Tuesday, 2 October 2012

Principles of Economics: Supply (Microeconomics)

*Disclaimer: I'm fully aware of the fact that I've already written a post on supply. However, I've decided to cover it again now I know more on the subject and can give a better coverage.* 

Okay, I'll dive straight into this one with the main principle of supply: 'When the price of a good rises, the quantity supplied will also rise'. Now, it's all well and good just stating that, however we need to know the reasons why this happens. Let's look at three of them:

  • Beyond a certain level of production for the producer costs are likely to rise at a quicker rate than previously. This could be due to having to pay overtime to staff members or increased maintenance costs for machinery. Either way, the quantity supplied by producers will only rise if the price rises so that it becomes efficient for them to raise their costs.
  • A more basic reason now: The higher the price of the good, the more profitable it is for the firm. In general terms this theory holds true. Most firms have an aim of profit maximisation, so therefore they'll increase supply when the price rises to maximise profits.  Both of these two points are short term reasons as to why supply rises when price increases.
  • A long term reason is because when price rises in an industry new firms are encouraged to join the market with the hope of profit. This increase in firms will increase the supply to the market. 

Here we have a very basic graphical presentation of the supply curve. A supply curve shows us the supply schedule. Supply schedule refers to the amount producers are able to and willing to produce at different prices at a set point in time, it is normally shown in a table and can then be presented in a graph like the one above. The supply curve will generally slope upwards from left to right, to show that the higher the price the higher the supply will be. Obviously, price elasticity of supply plays a part in the steepness of the slope but I'll get on to that point in a few blog post times, I'm keeping it very basic here. 

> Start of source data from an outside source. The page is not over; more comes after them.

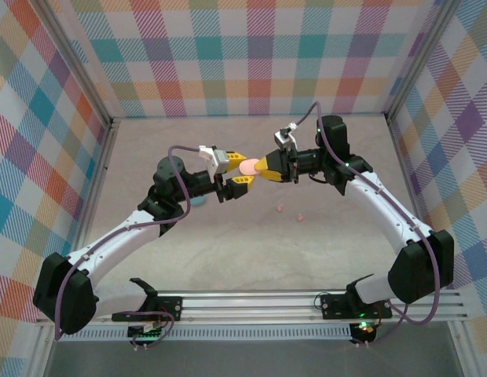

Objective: Insert wireless bluetooth earbuds into charging case

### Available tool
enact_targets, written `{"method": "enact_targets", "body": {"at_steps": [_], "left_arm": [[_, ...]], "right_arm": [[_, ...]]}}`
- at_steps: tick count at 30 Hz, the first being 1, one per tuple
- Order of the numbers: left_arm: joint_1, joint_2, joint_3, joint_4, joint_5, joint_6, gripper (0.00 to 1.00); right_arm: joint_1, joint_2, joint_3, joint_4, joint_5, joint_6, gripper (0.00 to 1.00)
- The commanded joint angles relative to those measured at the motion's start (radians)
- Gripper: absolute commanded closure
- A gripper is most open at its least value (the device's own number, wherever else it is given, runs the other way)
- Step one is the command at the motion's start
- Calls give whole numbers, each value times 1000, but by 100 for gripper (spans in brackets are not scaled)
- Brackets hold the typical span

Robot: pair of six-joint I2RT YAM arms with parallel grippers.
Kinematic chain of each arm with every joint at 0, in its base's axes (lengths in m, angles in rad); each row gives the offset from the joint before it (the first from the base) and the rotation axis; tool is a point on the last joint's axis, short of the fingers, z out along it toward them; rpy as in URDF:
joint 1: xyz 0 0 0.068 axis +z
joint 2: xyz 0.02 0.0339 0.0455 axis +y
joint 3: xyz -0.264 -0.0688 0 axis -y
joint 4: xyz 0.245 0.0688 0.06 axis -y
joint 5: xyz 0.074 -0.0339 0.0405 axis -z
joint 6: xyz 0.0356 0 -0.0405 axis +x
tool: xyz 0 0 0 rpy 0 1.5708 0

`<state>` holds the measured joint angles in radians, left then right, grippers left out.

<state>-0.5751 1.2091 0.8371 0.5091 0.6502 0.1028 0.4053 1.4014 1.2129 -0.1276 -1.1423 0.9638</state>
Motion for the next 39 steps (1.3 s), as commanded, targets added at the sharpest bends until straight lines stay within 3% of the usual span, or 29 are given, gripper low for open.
{"method": "enact_targets", "body": {"at_steps": [1, 12, 26, 32, 34, 36, 39], "left_arm": [[-9, 4, 32, 52, 14, -14, 39], [-16, 5, 30, 22, 12, 3, 38], [-16, 2, 36, 23, 21, -1, 62], [-15, -9, 33, 15, 18, -14, 67], [-16, -12, 36, 2, 17, -15, 67], [-16, -18, 41, -22, 17, -17, 67], [-14, -35, 41, -62, 16, -20, 68]], "right_arm": [[2, -20, -7, 24, -30, 9, 79], [3, -22, -11, 55, -28, 41, 79], [3, -24, -20, 54, -31, 50, 74], [4, -27, -13, 51, -21, 55, 55], [3, -30, -9, 49, -22, 45, 44], [-5, -40, 5, 26, -14, 7, 35], [-26, -75, 44, -69, 36, -119, 31]]}}
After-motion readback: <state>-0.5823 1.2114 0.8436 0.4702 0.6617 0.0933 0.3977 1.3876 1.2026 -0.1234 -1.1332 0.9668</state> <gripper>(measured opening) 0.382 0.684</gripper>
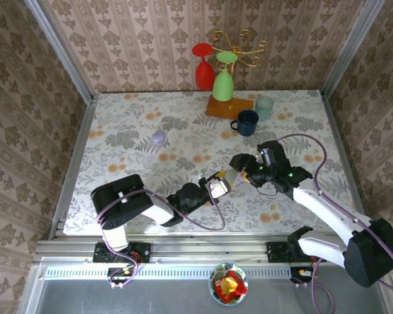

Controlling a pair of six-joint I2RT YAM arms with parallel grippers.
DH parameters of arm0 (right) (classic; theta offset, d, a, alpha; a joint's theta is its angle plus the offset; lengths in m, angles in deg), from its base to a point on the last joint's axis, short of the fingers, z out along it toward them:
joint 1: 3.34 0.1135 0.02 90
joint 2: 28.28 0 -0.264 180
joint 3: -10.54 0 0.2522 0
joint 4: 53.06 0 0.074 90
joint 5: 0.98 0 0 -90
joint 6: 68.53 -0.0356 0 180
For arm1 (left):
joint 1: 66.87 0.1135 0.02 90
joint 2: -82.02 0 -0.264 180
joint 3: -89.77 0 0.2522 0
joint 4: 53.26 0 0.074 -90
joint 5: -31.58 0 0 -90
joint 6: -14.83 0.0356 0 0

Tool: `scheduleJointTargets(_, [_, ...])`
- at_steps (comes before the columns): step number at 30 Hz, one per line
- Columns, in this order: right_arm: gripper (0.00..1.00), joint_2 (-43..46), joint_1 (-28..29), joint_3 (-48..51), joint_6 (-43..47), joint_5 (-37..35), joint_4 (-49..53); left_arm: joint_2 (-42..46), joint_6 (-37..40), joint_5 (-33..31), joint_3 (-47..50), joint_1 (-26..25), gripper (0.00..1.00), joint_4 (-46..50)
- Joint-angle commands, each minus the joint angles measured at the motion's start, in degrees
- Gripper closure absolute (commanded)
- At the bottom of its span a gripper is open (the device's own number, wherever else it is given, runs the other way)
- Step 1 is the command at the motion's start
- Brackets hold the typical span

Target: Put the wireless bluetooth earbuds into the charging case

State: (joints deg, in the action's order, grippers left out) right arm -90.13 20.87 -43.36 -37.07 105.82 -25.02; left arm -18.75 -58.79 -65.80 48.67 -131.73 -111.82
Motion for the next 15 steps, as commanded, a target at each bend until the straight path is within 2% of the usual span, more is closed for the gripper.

As with demand, there are many factors apart from just price that affect the supply of a good to the market. These are the main ones:
  • Production cost - Higher costs mean less profits means less supply and vice versa. This can be because of a change in the input prices (wages, raw materials), government policy (subsidies, taxation), organisation changes or technology changes.
  • Nature - This can include the weather, disease, natural disaster. Basically things that are out of human control.
  • Aims of the producer - The supply of a firm aiming to maximise profit will be different to a firm aiming for sales maximisation. Therefore different producer aims will cause varying levels of supply. 
  • Expectations - If prices are expected to rise, producers will hold onto stock in anticipation of this rise meaning supply will fall. This works the opposite way for if prices are expected to fall.
  • Number of suppliers - Simply put, more producers means more supply, less producers means less supply. 
  • Profitability of alternatives - If a substitute in supply is more profitable, supply for the good in question may fall. Alternatively, if a substitute in supply is less profitable, the good in questions supply may rise as the producer re-diverts resources. 
  • Profitability of goods in joint supply - Goods that are produced together mean if the profitability of the joint good rises then the supply of the good in question may also rise. Works the opposite way too.

As with demand, there can either be a movement along the supply curve or a shift in the supply curve. 

A change in price will mean a movement along the supply curve. So, the supply curve will stay at the initial place of 'Supply 1' on the diagram and the point supplied will just move up or down that curve. If any of the other determinants of supply stated above change then we can expect a shift in supply. A shift to the right, 'Supply 1' to 'Supply 2' on the diagram, shows an increase in supply. A shift to the left, 'Supply 1' to 'Supply 3' on the diagram, shows a decrease in supply. A movement along the curve is known as a change in the quantity supplied whereas a shift in the supply curve is known as a change in supply.